Les homo-economicus ont créé, et continuent en les consolidant, les conditions d’in-habitabilité sur Terre !

***

Nous regrettons que le gouvernement ne prenne pas le cap de la transformation écologique profonde pour faire face au défi majeur d’éteindre le feu qui brule la maison des terriens ! Pendant ce temps, le tic-tac des conséquences dramatiques du changement climatique, de la destruction de la biodiversité et du vivant … résonne violemment dans nos têtes et nos cœurs. La France et les citoyens perdent trop de temps.

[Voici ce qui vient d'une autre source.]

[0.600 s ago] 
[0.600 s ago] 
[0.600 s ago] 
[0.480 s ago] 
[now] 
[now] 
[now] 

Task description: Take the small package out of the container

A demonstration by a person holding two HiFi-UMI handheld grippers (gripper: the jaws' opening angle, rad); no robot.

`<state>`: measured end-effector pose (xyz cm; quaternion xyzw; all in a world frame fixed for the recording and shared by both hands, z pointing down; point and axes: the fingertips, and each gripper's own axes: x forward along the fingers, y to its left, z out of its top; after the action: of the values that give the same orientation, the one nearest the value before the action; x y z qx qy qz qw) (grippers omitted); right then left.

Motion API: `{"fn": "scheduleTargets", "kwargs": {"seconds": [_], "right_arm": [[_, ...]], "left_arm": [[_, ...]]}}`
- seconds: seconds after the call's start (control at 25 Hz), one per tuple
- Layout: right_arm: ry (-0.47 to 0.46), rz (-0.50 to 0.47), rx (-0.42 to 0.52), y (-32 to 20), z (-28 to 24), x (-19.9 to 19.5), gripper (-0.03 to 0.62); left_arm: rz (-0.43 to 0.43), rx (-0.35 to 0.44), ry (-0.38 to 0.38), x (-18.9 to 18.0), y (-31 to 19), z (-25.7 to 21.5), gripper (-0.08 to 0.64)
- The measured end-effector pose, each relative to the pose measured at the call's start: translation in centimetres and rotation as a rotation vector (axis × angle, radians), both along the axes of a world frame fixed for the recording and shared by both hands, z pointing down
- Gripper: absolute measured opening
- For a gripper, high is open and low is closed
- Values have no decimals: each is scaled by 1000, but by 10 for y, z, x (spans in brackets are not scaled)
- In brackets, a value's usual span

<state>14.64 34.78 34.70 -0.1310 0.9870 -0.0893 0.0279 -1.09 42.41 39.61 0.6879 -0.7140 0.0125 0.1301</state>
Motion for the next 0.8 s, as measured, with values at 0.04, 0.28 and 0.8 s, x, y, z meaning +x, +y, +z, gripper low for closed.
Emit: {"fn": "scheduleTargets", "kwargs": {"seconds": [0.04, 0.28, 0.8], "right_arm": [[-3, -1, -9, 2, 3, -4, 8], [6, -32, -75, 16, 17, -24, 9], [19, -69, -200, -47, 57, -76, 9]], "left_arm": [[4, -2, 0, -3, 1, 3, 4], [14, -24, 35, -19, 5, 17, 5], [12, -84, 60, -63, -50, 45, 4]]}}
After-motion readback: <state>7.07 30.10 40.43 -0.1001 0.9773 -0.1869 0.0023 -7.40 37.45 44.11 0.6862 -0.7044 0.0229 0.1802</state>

Engageons au contraire avec toutes les forces vives et enthousiastes, une révolution heureuse et solidaire pour tout changer, pour le vivant qui renouera les liens avec la Terre.

***

Je regarde les arbres, et je les vois souffrir, pleurer de notre mépris. J’entends les abeilles, et elles s’interrogent sur ce qu’est le miel qui fait vibrer l’humanité…


[1] Déclaration de M. Emmanuel Macron, président de la République, sur la mobilisation face à l’épidémie de COVID-19 du 16 mars 2020. 

[5] Voir à ce sujet les débats à l’Assemblée nationale dans le cadre du projet de loi de finances rectificative du 25 avril 2020.